Keywords

1 Introduction

Face recognition has been a hot research topic in the past decades and attracted considerable research attention. In recent years, with the development of deep learning techniques and the emergences of large-scale face datasets, deep network-based methods have significantly advanced face recognition techniques [1,2,3]. Applications of face recognition are emerging in video surveillance, social security, company attendance, and identity authentication.

Although deep models have proved their effectiveness in improving the performance of face recognition techniques, most of the existing face recognition systems are trained with large-scale datasets. In some applications, each person contains only 1–2 samples, and the training data may be inadequate to cover the changing illumination, pose, and image quality. Particularly, the performance of the existing deep networks will decrease dramatically when dealing with extreme lighting condition. Therefore, the topic of learning robust deep representations with insufficient training samples will be worthwhile for face recognition.

A natural idea is to augment the training data and generate additional training samples. Some recent works have focused on synthesizing novel face images with changing poses, attributes, and identities by GAN (generative adversarial network) [4,5,6]. Learning deep networks with the synthesized face images improves the performance of deep networks to some specific problem. However, the generalizability of GAN-based approaches to other datasets is under study. Besides, controlling the facial details and ID of the generated image by GAN is extremely difficult. Furthermore, the training process of the GAN models is time-consuming, and the labeling of face image attributes is costly.

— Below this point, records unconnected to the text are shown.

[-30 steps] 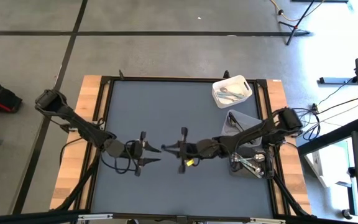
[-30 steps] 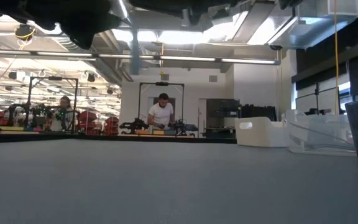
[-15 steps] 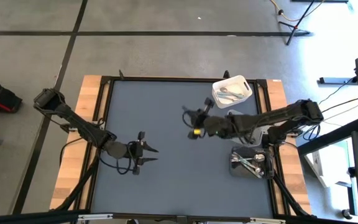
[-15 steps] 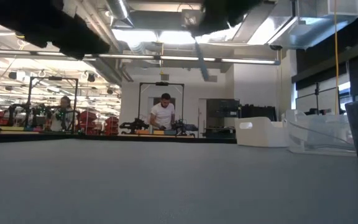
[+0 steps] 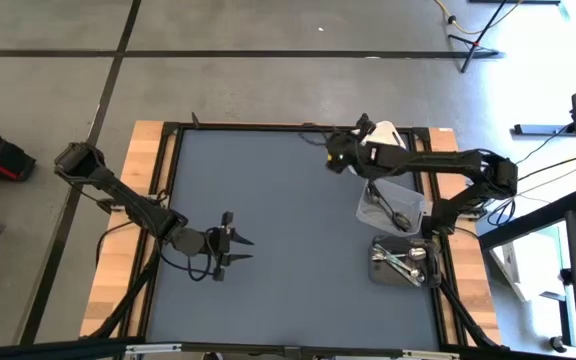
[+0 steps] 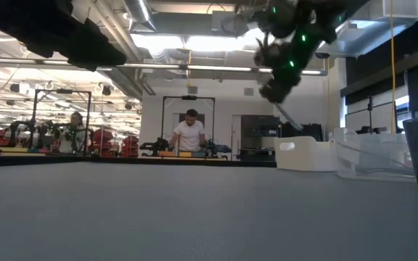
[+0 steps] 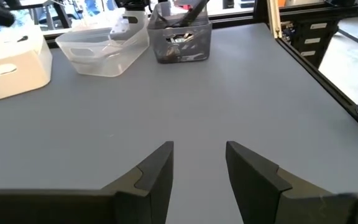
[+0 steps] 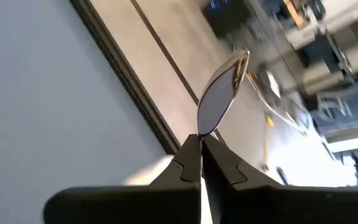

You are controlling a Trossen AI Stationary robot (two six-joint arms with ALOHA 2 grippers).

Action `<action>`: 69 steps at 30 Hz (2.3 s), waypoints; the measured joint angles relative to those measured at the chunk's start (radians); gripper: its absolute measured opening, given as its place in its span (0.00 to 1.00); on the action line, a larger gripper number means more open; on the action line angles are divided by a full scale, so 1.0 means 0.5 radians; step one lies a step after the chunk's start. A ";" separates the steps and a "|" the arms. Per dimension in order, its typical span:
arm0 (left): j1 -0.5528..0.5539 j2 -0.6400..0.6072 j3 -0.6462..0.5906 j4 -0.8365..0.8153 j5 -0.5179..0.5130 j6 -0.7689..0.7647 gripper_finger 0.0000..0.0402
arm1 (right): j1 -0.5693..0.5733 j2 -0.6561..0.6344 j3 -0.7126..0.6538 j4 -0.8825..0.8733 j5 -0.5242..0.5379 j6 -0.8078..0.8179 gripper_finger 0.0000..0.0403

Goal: Sort silverware by color (type)
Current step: Put the light blue spoon into the white bin, then return to Home Position

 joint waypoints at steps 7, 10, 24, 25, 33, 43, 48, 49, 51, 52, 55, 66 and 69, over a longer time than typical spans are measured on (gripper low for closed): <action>0.002 0.000 0.000 0.002 -0.015 0.011 0.35 | -0.394 -0.003 -0.202 0.006 -0.145 -0.197 0.00; 0.026 -0.001 0.000 0.002 -0.045 0.015 0.35 | -0.521 -0.002 -0.283 -0.004 -0.244 -0.233 0.00; 0.166 0.000 0.000 0.004 -0.046 0.013 0.35 | -0.680 -0.016 -0.335 -0.180 -0.402 -0.157 0.21; 0.185 0.000 0.000 0.006 -0.045 0.013 0.35 | -0.658 -0.020 -0.296 -0.235 -0.407 -0.123 0.24; 0.579 -0.146 -0.002 0.049 0.240 0.169 0.35 | -0.445 -0.324 -0.066 -0.295 -1.166 -0.105 0.35; 1.223 -0.329 -0.024 -0.001 0.935 0.348 0.33 | -0.390 -0.756 -0.445 0.200 -2.075 -0.033 0.24; 1.395 -0.419 -0.166 0.023 1.009 0.298 0.23 | -0.379 -0.984 -0.765 0.348 -2.111 0.085 0.13; 1.417 -0.448 -0.214 0.066 1.023 0.279 0.20 | -0.376 -1.034 -0.825 0.363 -2.135 0.097 0.11; 1.450 -0.513 -0.317 0.175 1.077 0.259 0.15 | -0.364 -1.145 -0.921 0.397 -2.196 0.146 0.07; 1.462 -0.553 -0.375 0.234 1.106 0.245 0.13 | -0.357 -1.208 -0.970 0.422 -2.220 0.166 0.06; 1.478 -0.669 -0.556 0.453 1.126 0.182 0.07 | -0.312 -1.405 -1.084 0.486 -2.231 0.238 0.01; 1.478 -1.062 -0.869 0.611 1.114 0.059 0.01 | -0.148 -2.087 -1.385 0.484 -2.059 0.411 0.00; 1.478 -1.150 -0.869 0.512 1.110 0.055 0.01 | -0.140 -2.272 -1.499 0.465 -2.011 0.480 0.00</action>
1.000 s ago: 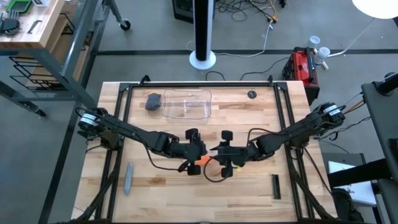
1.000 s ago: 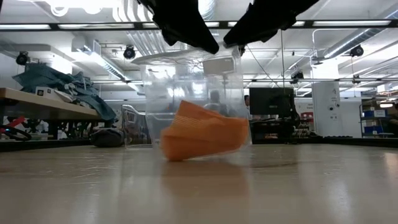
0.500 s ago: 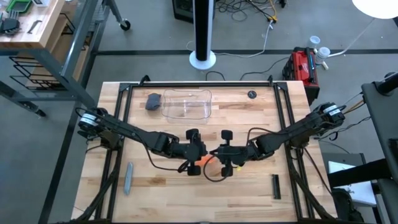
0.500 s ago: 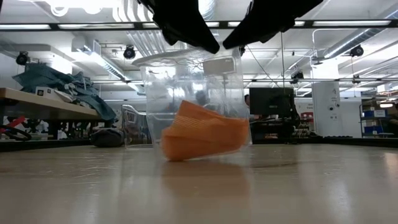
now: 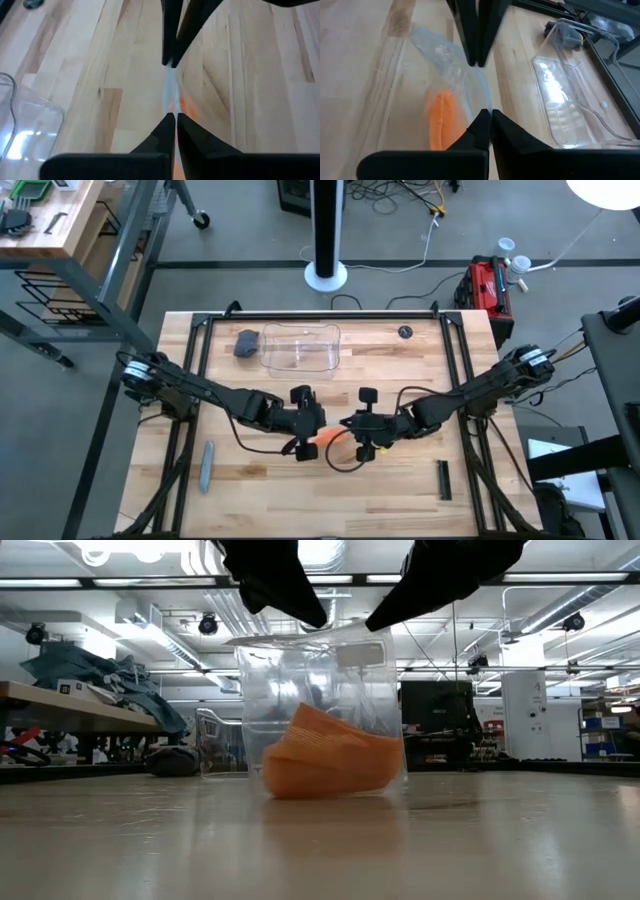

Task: Roll bandage
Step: Put the zip bag into the transparent bin

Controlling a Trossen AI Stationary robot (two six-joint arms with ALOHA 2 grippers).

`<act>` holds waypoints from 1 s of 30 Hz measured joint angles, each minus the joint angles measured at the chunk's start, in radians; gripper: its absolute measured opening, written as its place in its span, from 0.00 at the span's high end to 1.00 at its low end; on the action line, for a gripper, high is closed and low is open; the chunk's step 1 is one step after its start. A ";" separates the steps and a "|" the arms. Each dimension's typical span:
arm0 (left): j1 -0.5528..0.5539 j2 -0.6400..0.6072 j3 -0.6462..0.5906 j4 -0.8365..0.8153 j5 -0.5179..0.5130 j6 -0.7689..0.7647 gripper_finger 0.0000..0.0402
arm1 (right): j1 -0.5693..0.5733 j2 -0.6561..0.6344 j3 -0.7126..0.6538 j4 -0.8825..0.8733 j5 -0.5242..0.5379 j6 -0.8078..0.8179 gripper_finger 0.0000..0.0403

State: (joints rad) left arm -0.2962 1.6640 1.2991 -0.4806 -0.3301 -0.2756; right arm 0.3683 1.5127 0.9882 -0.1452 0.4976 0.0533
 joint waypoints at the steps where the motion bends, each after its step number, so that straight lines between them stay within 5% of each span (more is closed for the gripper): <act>1: 0.000 -0.001 0.000 0.007 0.000 -0.003 1.00 | 0.000 0.000 0.000 0.001 0.000 0.000 1.00; 19: 0.018 0.049 -0.005 0.139 0.000 0.007 0.80 | 0.000 0.000 0.000 0.003 -0.008 0.003 1.00; 30: 0.023 0.048 -0.006 0.111 0.000 0.028 0.89 | 0.000 0.000 0.000 0.008 -0.026 0.001 1.00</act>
State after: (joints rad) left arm -0.2731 1.7123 1.2934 -0.3693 -0.3302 -0.2474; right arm 0.3683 1.5127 0.9878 -0.1371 0.4713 0.0547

In this paper, we focus on improving the performance of face recognition systems using the data augmentation technique. We propose to perform illumination augmentation to increase the diversity of the training data. Firstly, we generate different reference illumination templates from other datasets. For each training sample, our approach simulates different illumination conditions using the pre-defined illumination templates. Eventually, we utilize the singular value decomposition (SVD) algorithm to transform the output image to the color subspace which is consistent with the input image. Furthermore, we construct a new dataset by collecting images stored in the second-generation ID cards and images captured in the realistic surveillance environment. We also build a testing set which comprises of images captured in the railway station. Experiments demonstrate that the proposed illumination augmentation approach is effective for improving the performance of deep network-based face recognition models.

2 Related Works

Deep networks have achieved remarkable success in face recognition and dramatically improved the performance of the state-of-the-art methods [1,2,3]. Taigman et al. [1] proposed a pioneer CNN model named DeepFace which outperformed traditional face recognition methods and closely approached human-level performance. Sun et al. [2] proposed a DeepID network which employed identification and verification supervisory signals to improve the recognition performance. Schroff et al. [3] proposed a network named FaceNet which adopted triplet loss to enforce a margin between distances of intra-class samples and those of inter-class samples.

3 Proposed Method

3.1 Overall Framework

Figure 1 demonstrates the overall framework of the proposed illumination augmentation approach. We first perform Gaussian filtering on the reference images from an external benchmark to extract the reference illumination masks. Then, we extract the facial details of the input image by subtracting the illumination mask of the input. After that, we combine the facial details of the input image with the reference illumination masks to generate face images with different illumination situations. Eventually, we perform color correction to make sure that the color components of the augmented image is consistent with the input image.

Fig. 1.
figure 1

Proposed framework. We first simulate different illumination situations using the reference images from an external dataset and then perform color correction to obtain the illumination augmentation output.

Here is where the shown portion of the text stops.